* _YOUR OBJECTIVE_:
Which lines below hold the word "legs"? Report each one.

Start of SUPPLIED DATA

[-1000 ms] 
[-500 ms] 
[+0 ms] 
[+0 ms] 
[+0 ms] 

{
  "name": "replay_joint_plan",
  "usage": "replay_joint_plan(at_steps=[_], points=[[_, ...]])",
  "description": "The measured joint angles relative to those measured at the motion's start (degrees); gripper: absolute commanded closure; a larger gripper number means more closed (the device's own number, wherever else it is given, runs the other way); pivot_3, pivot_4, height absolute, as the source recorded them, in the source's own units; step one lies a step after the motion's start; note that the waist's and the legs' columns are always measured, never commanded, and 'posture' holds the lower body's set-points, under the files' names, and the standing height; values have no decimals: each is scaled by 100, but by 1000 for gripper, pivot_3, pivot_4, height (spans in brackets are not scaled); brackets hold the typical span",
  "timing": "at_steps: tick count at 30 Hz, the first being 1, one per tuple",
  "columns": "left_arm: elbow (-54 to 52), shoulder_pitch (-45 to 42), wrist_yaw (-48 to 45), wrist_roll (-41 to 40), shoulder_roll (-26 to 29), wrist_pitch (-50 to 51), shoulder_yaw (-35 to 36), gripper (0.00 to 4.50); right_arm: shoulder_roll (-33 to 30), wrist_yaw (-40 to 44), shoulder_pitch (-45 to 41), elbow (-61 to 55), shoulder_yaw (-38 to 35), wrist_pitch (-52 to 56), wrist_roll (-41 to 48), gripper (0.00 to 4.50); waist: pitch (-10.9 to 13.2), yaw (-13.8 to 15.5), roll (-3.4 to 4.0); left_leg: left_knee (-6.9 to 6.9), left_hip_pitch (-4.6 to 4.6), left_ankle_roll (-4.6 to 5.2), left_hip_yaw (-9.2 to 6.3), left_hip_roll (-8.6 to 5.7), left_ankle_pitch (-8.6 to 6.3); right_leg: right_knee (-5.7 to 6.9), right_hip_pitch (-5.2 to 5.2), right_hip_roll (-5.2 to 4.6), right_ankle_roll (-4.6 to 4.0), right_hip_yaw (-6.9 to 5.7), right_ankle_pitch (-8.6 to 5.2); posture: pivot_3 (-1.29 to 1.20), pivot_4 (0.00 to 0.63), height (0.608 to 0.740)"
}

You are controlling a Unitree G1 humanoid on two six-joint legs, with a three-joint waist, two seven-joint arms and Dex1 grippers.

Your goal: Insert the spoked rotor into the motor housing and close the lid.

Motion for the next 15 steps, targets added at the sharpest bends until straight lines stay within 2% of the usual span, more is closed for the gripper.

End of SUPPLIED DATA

* _EXPECTED ANSWER_:
  "description": "The measured joint angles relative to those measured at the motion's start (degrees); gripper: absolute commanded closure; a larger gripper number means more closed (the device's own number, wherever else it is given, runs the other way); pivot_3, pivot_4, height absolute, as the source recorded them, in the source's own units; step one lies a step after the motion's start; note that the waist's and the legs' columns are always measured, never commanded, and 'posture' holds the lower body's set-points, under the files' names, and the standing height; values have no decimals: each is scaled by 100, but by 1000 for gripper, pivot_3, pivot_4, height (spans in brackets are not scaled); brackets hold the typical span",
You are controlling a Unitree G1 humanoid on two six-joint legs, with a three-joint waist, two seven-joint arms and Dex1 grippers.

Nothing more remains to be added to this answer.